1) Use a DC therapy device: the positive electrode is held by the patient, while the negative electrode, moistened with sodium fluoride solution, contacts the sensitive area. The current intensity is 0.5–1 mA, adjusted to the patient’s comfort level, with an application time of 10 minutes.

2) Drug ion introduction via electrolytic toothbrush: A dry cell (1.5V) is installed at the end of the toothbrush handle, with the handle serving as the anode (held by the hand) and the brush head as the cathode for drug introduction.

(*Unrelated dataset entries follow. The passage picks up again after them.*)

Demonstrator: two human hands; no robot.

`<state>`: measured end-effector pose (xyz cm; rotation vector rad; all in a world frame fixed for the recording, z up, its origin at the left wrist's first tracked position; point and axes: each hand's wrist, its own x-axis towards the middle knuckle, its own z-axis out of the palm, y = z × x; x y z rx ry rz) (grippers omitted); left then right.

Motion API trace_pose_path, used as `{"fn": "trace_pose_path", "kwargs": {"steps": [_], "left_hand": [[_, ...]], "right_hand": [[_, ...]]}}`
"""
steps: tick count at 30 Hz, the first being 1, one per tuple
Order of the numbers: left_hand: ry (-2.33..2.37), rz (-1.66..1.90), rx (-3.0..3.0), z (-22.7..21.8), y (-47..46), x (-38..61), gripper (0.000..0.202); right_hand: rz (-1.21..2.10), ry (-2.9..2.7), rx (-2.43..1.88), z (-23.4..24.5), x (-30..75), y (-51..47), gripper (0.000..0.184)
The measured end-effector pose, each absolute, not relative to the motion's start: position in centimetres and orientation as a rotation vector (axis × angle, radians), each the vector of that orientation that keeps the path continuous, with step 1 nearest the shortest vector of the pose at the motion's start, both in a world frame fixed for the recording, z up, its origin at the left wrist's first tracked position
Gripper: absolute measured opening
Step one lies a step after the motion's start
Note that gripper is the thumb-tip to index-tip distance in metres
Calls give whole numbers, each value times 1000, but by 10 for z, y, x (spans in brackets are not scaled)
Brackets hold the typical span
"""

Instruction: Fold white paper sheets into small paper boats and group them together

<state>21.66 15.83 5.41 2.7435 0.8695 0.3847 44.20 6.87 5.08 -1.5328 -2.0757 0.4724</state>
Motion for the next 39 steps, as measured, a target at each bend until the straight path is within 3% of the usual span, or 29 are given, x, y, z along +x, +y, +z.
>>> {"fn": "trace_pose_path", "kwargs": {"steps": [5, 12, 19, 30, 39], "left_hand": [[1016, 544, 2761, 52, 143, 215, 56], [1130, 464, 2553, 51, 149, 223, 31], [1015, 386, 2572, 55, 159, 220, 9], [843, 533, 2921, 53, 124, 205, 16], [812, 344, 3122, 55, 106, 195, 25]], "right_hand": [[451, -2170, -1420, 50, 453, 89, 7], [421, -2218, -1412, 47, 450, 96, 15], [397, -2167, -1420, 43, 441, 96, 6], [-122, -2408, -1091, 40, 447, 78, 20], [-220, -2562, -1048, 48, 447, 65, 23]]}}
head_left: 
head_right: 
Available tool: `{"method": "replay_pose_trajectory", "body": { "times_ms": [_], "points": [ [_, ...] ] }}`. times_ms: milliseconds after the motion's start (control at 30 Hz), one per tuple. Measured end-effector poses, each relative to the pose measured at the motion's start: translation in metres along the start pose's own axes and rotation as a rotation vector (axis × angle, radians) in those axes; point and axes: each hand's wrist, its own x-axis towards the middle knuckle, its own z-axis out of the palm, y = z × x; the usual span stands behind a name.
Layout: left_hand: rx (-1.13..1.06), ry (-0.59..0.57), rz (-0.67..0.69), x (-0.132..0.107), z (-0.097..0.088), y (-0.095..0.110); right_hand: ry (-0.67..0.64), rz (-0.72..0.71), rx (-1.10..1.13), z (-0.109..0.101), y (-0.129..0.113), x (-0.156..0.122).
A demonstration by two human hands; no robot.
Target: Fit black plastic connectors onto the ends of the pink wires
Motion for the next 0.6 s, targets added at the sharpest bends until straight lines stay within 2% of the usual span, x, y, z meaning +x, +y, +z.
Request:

Brush with this device 2–3 times daily for 3–5 minutes each time. Regularly check if the current pathway is normal and if the battery is nearly depleted.

2. Strontium chloride: A neutral salt with high water solubility and low toxicity. It is convenient and safe to use in toothpaste. 10% strontium chloride toothpaste is widely used abroad, and domestic products are also available. For topical application, 75% strontium chloride glycerin or 25% strontium chloride solution is used. Among the extensively studied drugs, strontium exhibits strong adsorption to all calcified tissues, including dentin. Its effect on dentin hypersensitivity is attributed to the blockage of open dentinal tubules through the formation of strontium-calcium apatite.

3. Silver ammonia nitrate: Isolate and dry the sensitive area, apply silver ammonia nitrate solution, then reduce it with clove oil until it turns black. The resulting protein silver and reduced silver precipitate in the dentinal tubules, blocking conduction. Care must be taken to protect oral soft tissues to avoid burns.

4. Silver iodide: Apply 3% iodine tincture for 0.5 minutes, then apply 10–30% silver nitrate solution to the sensitive area, resulting in a gray-white precipitate. Repeat the process 1–2 times after 0.5 minutes for effectiveness. This method relies on silver nitrate coagulating proteins in the dental hard tissue to form a protective layer, while the reaction between iodine tincture and silver nitrate produces nascent silver iodide, which deposits in the dentinal tubules to block conduction.

5. Electrocoagulation: Isolate the area, apply a small cotton ball soaked in 10% formalin to the sensitive spot, and electrocoagulate with a spherical electrode for 1 second. Replace the formalin-soaked cotton ball and repeat every 5 seconds. Each electrocoagulation should not exceed 1 second, with intervals of at least 5 seconds. Perform 10–15 repetitions per visit.

Formaldehyde in formalin has excellent diffusion properties, especially at high temperatures, where it effectively fixes organic matter.

6. Laser: YAG laser at 15W power. Irradiate the sensitive area for 0.5 seconds per session, with 10–20 sessions constituting one treatment course, which is the safe threshold for treating dentin hypersensitivity. The mechanism likely involves the laser’s thermal effect on the dentinal tubules, instantly sealing exposed tubules through coagulation, thereby achieving desensitization.

7. Other drugs: 4% magnesium sulfate solution, 5% potassium nitrate solution, and 30% potassium oxalate solution can all be used for the treatment of dentin hypersensitivity.

8. Restorative Treatment For those who do not respond to repeated drug desensitization, filling or artificial crown restoration may be considered. In cases of severe wear close to the dental pulp, pulp devitalization therapy may be necessary when required.